I have a whole pipeline set, one of the steps is to predict something. I Load everything in the parent, and the throw a bunch of child processes, but at the predict step it gets hung.
I cant seem to find a solution for that.
Not possible. You need to load the model in the child processes (in the run method).
Switching to Theano as the backend solved the issue
Wont it then replicate the memory used?
I mean, my idea is load model once, parallelize the predict method. Having several child processes who just call the predict. Otherwise it makes it memory consuming, and that I already have :(
@paulomalvar Hi, have you solved your problem? I encountered the same problem. I loaded trained model in main process, and try to use model.predict in child processes, but it hangs forever...
solution from https://github.com/fchollet/keras/issues/6124
model = Model(inputs=[l_input], outputs=[out_actions, out_value])
model._make_predict_function() # have to initialize before threading
@yhcharles thanks, but it doesn't work. I don't know why the model.predict works when I used python threading, while it hangs when using multiprocessing.
I'm having the same problem. First, I tried passing the loaded model object into the child process. The call to model.predict() hangs. Then, I tried passing the model's path in and loading the model in the child before using it, but the call to keras.models.load_model() hangs in the child process too!
Has anyone gotten this to work?
I used process based parallel instead of thread based parallel solved this. I think the trained model can not be loaded by several threads at same time.
I am having this exact same issue when trying to load the model in child processes.
The hanging seems to occur when the weights are getting set on the model.
The weights themselves are stored in an array, which the child processes have access to.
Attempting to load the weights from file inside each of the child processes also causes the hang.
I have tried multiple different ways of resolving this but at the moment it seems there's no way for Keras and Tensorflow to run prediction in child processes - it simply doesn't seem to be written in a manner that supports this.
This may be a Keras problem but I suspect it could be due to Tensorflow requiring two threads to work:
https://github.com/tensorflow/tensorflow/issues/11066
If anyone makes any progress on this I'd be interested to hear it.

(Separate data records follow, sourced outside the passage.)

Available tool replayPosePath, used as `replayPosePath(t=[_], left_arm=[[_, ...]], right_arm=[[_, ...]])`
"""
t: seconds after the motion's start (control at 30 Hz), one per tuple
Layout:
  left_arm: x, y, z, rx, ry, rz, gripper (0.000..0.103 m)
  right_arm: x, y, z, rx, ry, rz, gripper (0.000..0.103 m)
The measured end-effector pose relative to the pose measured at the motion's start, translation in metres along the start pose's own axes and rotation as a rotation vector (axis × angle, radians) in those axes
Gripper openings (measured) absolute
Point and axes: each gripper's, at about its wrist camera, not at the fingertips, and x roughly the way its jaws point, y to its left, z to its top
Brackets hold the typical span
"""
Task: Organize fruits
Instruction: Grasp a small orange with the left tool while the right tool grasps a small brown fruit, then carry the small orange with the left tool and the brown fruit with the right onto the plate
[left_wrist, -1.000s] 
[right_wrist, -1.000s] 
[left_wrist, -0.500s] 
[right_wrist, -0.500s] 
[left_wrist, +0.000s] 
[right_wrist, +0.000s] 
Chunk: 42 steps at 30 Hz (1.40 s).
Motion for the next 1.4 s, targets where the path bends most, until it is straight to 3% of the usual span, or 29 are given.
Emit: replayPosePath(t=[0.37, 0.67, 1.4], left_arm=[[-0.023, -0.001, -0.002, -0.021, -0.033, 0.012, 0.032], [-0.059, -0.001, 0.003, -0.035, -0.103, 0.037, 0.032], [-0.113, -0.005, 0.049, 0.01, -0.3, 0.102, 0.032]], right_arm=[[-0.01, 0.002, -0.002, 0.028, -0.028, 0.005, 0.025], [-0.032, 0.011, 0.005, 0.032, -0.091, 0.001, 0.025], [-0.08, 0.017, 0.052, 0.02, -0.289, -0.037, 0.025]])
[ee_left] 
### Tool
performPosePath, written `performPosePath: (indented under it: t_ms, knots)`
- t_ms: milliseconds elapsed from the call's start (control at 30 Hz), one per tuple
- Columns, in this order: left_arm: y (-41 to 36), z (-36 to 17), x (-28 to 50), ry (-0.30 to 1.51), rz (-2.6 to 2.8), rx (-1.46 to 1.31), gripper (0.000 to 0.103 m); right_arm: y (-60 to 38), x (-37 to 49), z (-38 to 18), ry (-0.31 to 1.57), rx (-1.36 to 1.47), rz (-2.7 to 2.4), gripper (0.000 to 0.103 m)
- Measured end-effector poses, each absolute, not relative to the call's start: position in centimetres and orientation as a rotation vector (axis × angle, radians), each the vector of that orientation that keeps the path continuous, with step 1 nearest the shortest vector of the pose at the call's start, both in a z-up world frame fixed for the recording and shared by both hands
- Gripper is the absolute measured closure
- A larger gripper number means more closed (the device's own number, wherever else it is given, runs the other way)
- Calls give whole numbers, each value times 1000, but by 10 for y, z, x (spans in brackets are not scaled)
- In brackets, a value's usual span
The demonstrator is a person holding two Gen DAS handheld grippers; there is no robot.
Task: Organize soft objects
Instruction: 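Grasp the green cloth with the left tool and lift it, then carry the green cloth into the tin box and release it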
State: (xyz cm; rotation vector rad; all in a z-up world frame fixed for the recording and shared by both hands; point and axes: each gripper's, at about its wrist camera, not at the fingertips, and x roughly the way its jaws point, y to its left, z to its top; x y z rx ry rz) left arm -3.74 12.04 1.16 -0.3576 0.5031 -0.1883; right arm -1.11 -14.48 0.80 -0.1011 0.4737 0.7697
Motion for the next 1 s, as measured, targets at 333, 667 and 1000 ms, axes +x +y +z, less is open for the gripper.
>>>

@kebwi load the model in the "run()" of child process, works, but very slow..
And remember to call K.clear_session() at the end of "run()", which will manually release resources.
This issue is still a thing in 2019. However, I circumvented the halting by loading the model in the subprocess and let the processes communicate via queues. Here is a minimal example using the webcam and VGG16 for feature extraction: https://stackoverflow.com/a/54881298/2084944
Load the trained model once, and then apply the model in multi-process to make predictions. I tried a couple of different ways, but no success. Anyone has good examples on it?
I am facing the same issue. I saved the model in a process and when trying to load the model using model = tf.keras.models.load_model('model.h5') in the child process, it hangs forever.
Any solution to this?
Haha... facing this issue in 2020. I guess the model predict works in multithread, so the lock needed. The child process clone the lock status, it may cause racing condition.
@y18zhou I think you're on the right track. Setting tf.config.threading.set_intra_op_parallelism_threads(1) seems to work.
It looks like loading a model into memory (i.e. via load_model) runs on multiple threads, and if you create a child process before this has finished, the child process will inherit the lock and hang. Setting mp.set_start_method('spawn') seems to make no difference.
Most helpful comment
Same problem here. I would like to load a model from json, load the weights in the parent process. Then run some predictions of this model in different child processes. I do not know if it is possible. I tried with multiprocessing module and had the same troubles.